If you specify two input vectors, x1 and x2, then tbl is an m-by-n matrix, where m is the number of distinct values in x1 and n is the number of distinct values in x2.

If you specify three or more input vectors, then tbl(i,j,...,n) is a count of indices where grp2idx(x1) is i, grp2idx(x2) is j, grp2idx(x3) is k, and so on.

Chi-square statistic, returned as a positive scalar value. The null hypothesis is that the proportion in any entry of tbl is the product of the proportions in each dimension.

p-value for the chi-square test statistic, returned as a scalar value in the range [0,1]. crosstab tests that tbl is independent in each dimension.
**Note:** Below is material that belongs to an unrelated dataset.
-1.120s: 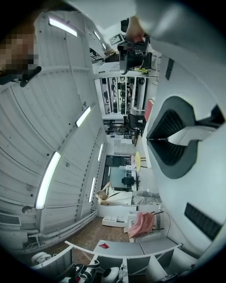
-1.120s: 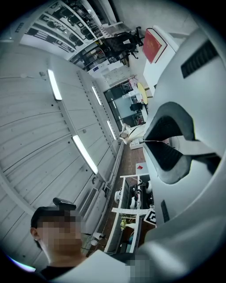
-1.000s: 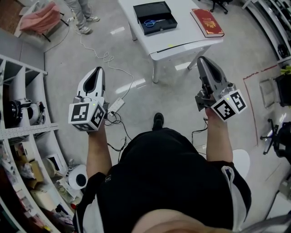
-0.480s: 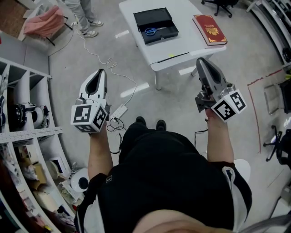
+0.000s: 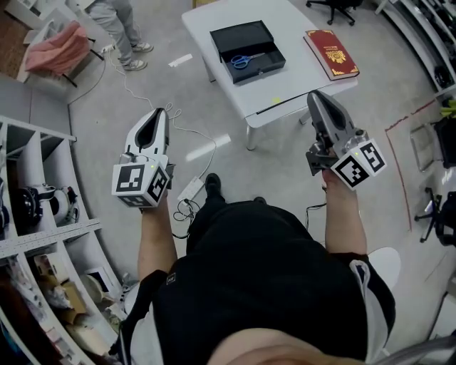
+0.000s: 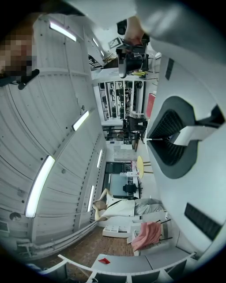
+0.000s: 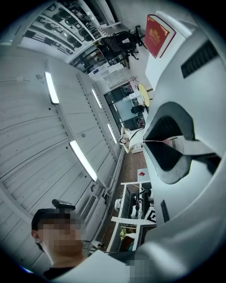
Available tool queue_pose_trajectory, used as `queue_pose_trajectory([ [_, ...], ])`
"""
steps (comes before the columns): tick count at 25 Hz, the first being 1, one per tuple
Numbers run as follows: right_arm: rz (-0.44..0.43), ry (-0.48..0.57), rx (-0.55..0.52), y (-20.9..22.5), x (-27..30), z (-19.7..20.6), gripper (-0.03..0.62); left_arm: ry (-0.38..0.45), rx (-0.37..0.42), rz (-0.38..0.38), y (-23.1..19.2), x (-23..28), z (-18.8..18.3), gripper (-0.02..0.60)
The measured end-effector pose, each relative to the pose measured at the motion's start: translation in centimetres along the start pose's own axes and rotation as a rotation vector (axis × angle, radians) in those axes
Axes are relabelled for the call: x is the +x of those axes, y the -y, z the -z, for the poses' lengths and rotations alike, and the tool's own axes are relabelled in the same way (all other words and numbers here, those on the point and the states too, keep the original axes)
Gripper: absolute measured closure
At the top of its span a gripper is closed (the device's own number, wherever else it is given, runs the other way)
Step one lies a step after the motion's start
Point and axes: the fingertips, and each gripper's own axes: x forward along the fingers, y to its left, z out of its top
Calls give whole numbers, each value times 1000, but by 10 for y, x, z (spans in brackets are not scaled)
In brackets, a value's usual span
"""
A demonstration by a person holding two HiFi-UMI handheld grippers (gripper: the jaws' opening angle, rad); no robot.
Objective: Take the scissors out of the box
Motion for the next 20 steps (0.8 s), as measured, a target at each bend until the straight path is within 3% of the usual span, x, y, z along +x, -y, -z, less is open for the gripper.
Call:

Data labels, returned as a cell array. The entries in the first column are labels for the rows of tbl, the entries in the second column are labels for the columns, and so on, for a multi-dimensional tbl.

Algorithms

• crosstab uses grp2idx to assign a positive integer to each distinct value. tbl(i,j) is a count of indices where grp2idx(x1) is i and grp2idx(x2) is j. The numerical order of grp2idx(x1) and grp2idx(x2) order rows and columns of tbl, respectively.

In this case, the returned value of tbl(i,j,...,n) is a count of indices where grp2idx(x1) is i, grp2idx(x2) is j, grp2idx(x3) is k, and so on.

• crosstab computes the p-value of the chi-square test statistic using a formula that is asymptotically valid for a large sample size. The approximation is less accurate for small samples or samples with uneven marginal distributions. If your sample includes only two variables and each has two levels, you can use fishertest instead. This function performs Fisher’s exact test, which does not depend on large-sample distribution assumptions.